BlueTalon’s data-centric security solution has three main components: a UI to create rules and visualize real-time audit, a Policy Engine to make fast run-time authorization decisions, and a collection of Enforcement Points that transparently enforce the decisions made by the Policy Engine.

In a typical Hadoop cluster, users specify computations using SQL queries in Hive, scripts in Pig, or MapReduce programs. For applications accessing data via Hive, the BlueTalon Hive enforcement point transparently proxies HiveServer2 at the network level and provides policy-protected data. The BlueTalon Policy Engine makes sophisticated, fine-grained policy decisions based on user and content criteria in-memory at run-time by re-engineering SQL requests for Hive. With the query modification technique, BlueTalon is able to ensure that end users get the same data, whether raw data is coming from local HDFS or Amazon S3, and that only policy-compliant data is pulled from storage by Hive.

For direct HDFS access, end users connect to and receive policy-protected data via the BlueTalon HDFS enforcement point that transparently proxies HDFS NameNode at network level and the BlueTalon Policy Engine makes policy decisions based on user and content criteria in-memory at run-time to provide folder and file level control on HDFS. With the enforcement point for HDFS, BlueTalon ensures that end-users can’t get around its security by going to HDFS to obtain data not accessible via Hive.

Using enforcement points, BlueTalon provides the following access controls for your data:

Field protection: Fields can be denied without breaking the application. As an example, a blank value compatible with the id field is returned instead of revealing the id values as they are stored on disk.

Record protection: The result set can be filtered to return a subset of the data, even when the field used in the filter criteria is not in the result set. In this example, the user is able to see only the 2 records with the East Coast zip codes, compared to 10 records on disk.

Cell protection: A specific field value for a specific record can be protected. In this example, the user is able to see the birthdate value for ‘Joyce McDonald’ but not ‘Kelly Adams’. Here as well, the date field is compatible with the format expected by the application.

Partial cell protection: Even portions of a cell may be protected. In this example, the user sees the last four digits of a Social Security number, rather than the number being hidden entirely.

The BlueTalon Policy Engine integrates with Active Directory for authenticating end-user credentials and mapping identities to business roles. It enforces authorization so that Hive provides only policy-compliant data to end users.
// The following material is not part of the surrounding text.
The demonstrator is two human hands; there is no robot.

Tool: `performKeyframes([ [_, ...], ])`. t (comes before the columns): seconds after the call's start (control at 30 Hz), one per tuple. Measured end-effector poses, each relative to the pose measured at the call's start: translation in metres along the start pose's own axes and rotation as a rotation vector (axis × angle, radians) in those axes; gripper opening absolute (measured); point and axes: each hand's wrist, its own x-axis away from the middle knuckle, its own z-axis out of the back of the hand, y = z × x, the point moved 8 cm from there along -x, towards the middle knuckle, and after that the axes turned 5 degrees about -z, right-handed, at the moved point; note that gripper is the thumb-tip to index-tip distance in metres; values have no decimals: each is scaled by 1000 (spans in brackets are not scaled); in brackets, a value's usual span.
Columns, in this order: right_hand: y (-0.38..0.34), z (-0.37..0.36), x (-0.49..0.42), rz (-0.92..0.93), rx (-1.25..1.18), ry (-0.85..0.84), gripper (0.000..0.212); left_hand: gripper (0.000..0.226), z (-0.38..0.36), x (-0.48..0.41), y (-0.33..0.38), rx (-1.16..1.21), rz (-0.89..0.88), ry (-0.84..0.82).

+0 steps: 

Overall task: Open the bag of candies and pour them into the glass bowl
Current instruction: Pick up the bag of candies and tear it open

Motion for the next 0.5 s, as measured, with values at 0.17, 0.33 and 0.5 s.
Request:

Deploying BlueTalon with Amazon EMR

In the following sections, you’ll learn how to deploy BlueTalon with EMR and configure the policies. A typical deployment looks like the following:

Prerequisites

You need to contact sales@bluetalon.com to obtain an evaluation copy, an Amazon EC2 Linux instance for installing BlueTalon, and an Amazon EMR cluster in the same VPC. BlueTalon recommends using an m3.large instance with CentOS.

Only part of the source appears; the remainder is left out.